◆ **TASK DETAILS**: Please reproduce the entire listing exactly.

(STORED DATA)

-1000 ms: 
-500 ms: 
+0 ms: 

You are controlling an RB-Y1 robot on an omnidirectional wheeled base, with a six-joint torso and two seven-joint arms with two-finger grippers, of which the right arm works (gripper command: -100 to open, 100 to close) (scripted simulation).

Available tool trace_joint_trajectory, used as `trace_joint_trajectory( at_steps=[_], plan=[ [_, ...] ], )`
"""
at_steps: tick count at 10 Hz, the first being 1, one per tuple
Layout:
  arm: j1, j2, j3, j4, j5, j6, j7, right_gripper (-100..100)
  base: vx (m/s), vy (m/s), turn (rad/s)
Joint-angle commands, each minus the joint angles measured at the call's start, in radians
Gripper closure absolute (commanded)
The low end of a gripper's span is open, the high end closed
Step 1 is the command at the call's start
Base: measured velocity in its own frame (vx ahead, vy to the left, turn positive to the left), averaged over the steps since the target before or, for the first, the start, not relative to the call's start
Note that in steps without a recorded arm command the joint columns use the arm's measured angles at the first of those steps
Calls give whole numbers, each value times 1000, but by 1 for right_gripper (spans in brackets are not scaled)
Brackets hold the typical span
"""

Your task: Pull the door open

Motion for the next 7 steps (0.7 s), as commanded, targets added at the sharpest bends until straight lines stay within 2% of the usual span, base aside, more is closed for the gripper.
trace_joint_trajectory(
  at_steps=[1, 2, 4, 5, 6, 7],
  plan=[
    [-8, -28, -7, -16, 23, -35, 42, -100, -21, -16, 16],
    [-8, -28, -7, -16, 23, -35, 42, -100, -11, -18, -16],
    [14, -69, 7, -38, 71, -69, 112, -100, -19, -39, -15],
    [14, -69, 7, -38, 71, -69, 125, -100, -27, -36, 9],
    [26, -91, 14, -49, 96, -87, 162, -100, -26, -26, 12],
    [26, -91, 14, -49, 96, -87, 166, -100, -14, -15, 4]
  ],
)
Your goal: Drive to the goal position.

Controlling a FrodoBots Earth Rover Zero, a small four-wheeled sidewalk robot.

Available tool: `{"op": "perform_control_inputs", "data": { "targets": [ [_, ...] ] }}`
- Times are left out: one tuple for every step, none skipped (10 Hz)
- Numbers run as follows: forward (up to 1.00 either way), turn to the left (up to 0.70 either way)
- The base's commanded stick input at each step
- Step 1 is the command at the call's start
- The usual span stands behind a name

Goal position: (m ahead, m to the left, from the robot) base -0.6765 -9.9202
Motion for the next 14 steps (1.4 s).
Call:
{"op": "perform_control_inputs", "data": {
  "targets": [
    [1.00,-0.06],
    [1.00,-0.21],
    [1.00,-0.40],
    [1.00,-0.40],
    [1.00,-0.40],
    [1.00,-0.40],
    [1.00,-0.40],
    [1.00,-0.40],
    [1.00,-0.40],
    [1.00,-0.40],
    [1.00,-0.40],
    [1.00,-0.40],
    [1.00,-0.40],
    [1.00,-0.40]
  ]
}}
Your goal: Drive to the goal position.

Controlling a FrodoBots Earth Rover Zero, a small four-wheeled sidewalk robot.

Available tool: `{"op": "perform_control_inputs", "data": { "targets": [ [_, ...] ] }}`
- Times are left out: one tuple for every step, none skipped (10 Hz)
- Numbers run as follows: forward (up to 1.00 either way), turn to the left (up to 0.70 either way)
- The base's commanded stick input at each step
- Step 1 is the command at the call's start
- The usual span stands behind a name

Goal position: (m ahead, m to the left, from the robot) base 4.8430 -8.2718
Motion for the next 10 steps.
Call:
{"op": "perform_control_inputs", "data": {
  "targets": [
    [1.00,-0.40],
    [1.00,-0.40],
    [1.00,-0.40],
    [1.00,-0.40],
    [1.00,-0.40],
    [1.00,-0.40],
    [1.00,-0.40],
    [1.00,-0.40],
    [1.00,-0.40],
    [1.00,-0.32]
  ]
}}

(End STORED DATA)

◆ **SOLUTION TO THE PROBLEM**:
-1000 ms: 
-500 ms: 
+0 ms: 

You are controlling an RB-Y1 robot on an omnidirectional wheeled base, with a six-joint torso and two seven-joint arms with two-finger grippers, of which the right arm works (gripper command: -100 to open, 100 to close) (scripted simulation).

Available tool trace_joint_trajectory, used as `trace_joint_trajectory( at_steps=[_], plan=[ [_, ...] ], )`
"""
at_steps: tick count at 10 Hz, the first being 1, one per tuple
Layout:
  arm: j1, j2, j3, j4, j5, j6, j7, right_gripper (-100..100)
  base: vx (m/s), vy (m/s), turn (rad/s)
Joint-angle commands, each minus the joint angles measured at the call's start, in radians
Gripper closure absolute (commanded)
The low end of a gripper's span is open, the high end closed
Step 1 is the command at the call's start
Base: measured velocity in its own frame (vx ahead, vy to the left, turn positive to the left), averaged over the steps since the target before or, for the first, the start, not relative to the call's start
Note that in steps without a recorded arm command the joint columns use the arm's measured angles at the first of those steps
Calls give whole numbers, each value times 1000, but by 1 for right_gripper (spans in brackets are not scaled)
Brackets hold the typical span
"""

Your task: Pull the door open

Motion for the next 7 steps (0.7 s), as commanded, targets added at the sharpest bends until straight lines stay within 2% of the usual span, base aside, more is closed for the gripper.
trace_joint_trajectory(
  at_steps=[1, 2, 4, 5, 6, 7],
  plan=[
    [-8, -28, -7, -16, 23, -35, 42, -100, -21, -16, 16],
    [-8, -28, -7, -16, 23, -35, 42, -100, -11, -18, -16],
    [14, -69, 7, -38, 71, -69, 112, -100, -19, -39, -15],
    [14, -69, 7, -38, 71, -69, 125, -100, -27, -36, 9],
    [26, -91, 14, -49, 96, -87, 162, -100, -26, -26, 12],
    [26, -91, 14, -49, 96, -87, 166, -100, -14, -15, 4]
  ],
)
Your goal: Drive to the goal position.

Controlling a FrodoBots Earth Rover Zero, a small four-wheeled sidewalk robot.

Available tool: `{"op": "perform_control_inputs", "data": { "targets": [ [_, ...] ] }}`
- Times are left out: one tuple for every step, none skipped (10 Hz)
- Numbers run as follows: forward (up to 1.00 either way), turn to the left (up to 0.70 either way)
- The base's commanded stick input at each step
- Step 1 is the command at the call's start
- The usual span stands behind a name

Goal position: (m ahead, m to the left, from the robot) base -0.6765 -9.9202
Motion for the next 14 steps (1.4 s).
Call:
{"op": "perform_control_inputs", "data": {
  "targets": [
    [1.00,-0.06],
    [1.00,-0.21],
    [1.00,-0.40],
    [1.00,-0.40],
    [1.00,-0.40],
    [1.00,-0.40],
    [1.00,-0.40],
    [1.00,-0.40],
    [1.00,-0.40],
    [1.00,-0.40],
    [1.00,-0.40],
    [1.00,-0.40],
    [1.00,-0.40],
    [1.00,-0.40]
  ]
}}
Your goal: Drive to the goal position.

Controlling a FrodoBots Earth Rover Zero, a small four-wheeled sidewalk robot.

Available tool: `{"op": "perform_control_inputs", "data": { "targets": [ [_, ...] ] }}`
- Times are left out: one tuple for every step, none skipped (10 Hz)
- Numbers run as follows: forward (up to 1.00 either way), turn to the left (up to 0.70 either way)
- The base's commanded stick input at each step
- Step 1 is the command at the call's start
- The usual span stands behind a name

Goal position: (m ahead, m to the left, from the robot) base 4.8430 -8.2718
Motion for the next 10 steps.
Call:
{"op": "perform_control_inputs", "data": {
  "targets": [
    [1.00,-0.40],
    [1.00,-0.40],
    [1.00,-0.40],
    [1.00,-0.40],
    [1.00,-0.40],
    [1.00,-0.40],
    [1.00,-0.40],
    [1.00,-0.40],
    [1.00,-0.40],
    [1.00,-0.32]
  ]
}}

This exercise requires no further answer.